(WHAT TO WORK ON)
When you reach the listing, restate it word for word, leaving nothing out.

(SUPPLIED MATERIAL)

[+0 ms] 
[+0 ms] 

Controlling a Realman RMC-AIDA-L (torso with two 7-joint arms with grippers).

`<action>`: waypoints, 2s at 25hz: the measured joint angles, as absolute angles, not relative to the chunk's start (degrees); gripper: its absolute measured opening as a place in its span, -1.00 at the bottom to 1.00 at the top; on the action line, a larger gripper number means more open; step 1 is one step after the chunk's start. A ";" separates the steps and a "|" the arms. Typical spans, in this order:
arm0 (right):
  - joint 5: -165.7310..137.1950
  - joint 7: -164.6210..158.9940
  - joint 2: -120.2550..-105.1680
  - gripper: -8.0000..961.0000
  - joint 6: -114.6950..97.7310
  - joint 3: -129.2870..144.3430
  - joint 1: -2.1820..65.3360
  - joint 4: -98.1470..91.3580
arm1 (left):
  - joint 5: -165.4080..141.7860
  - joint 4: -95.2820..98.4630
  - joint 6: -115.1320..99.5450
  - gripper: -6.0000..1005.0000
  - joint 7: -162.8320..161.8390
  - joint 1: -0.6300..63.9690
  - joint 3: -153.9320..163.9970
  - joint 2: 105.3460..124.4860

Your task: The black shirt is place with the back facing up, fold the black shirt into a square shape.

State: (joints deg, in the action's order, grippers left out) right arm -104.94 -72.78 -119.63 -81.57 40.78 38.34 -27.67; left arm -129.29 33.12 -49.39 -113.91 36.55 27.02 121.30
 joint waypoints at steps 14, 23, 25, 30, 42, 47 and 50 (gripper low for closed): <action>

(REPLY TO THE TASK)
[+0 ms] 
[+0 ms] 

Controlling a Realman RMC-AIDA-L (torso with two 7-joint arms with grippers).

`<action>`: waypoints, 2s at 25hz: the measured joint angles, as absolute angles, not relative to the chunk's start (degrees); gripper: its absolute measured opening as a place in its span, -1.00 at the bottom to 1.00 at the top; on the action line, a larger gripper number means more open; step 1 is one step after the chunk's start. A ";" separates the steps and a "|" the arms. Typical spans, in this order:
arm0 (right):
  - joint 5: -165.7310..137.1950
  - joint 7: -164.6210..158.9940
  - joint 2: -120.2550..-105.1680
  - gripper: -8.0000..961.0000
  - joint 6: -114.6950..97.7310
  - joint 3: -129.2870..144.3430
  - joint 1: -2.1820..65.3360
  - joint 4: -98.1470..91.3580
arm1 (left):
  - joint 5: -165.4080..141.7860
  - joint 4: -95.2820..98.4630
  - joint 6: -115.1320..99.5450
  - gripper: -6.0000..1005.0000
  - joint 7: -162.8320..161.8390
  - joint 1: -0.6300..63.9690
  - joint 3: -153.9320..163.9970
  - joint 2: 105.3460..124.4860

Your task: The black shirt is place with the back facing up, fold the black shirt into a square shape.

State: (joints deg, in the action's order, grippers left out) right arm -104.94 -72.78 -119.63 -81.57 40.78 38.34 -27.67; left arm -129.29 33.12 -49.39 -113.91 36.55 27.02 121.30
 joint waypoints at steps 14, 23, 25, 30, 42, 47 and 50 (gripper low for closed): <action>

With this, the exercise is done.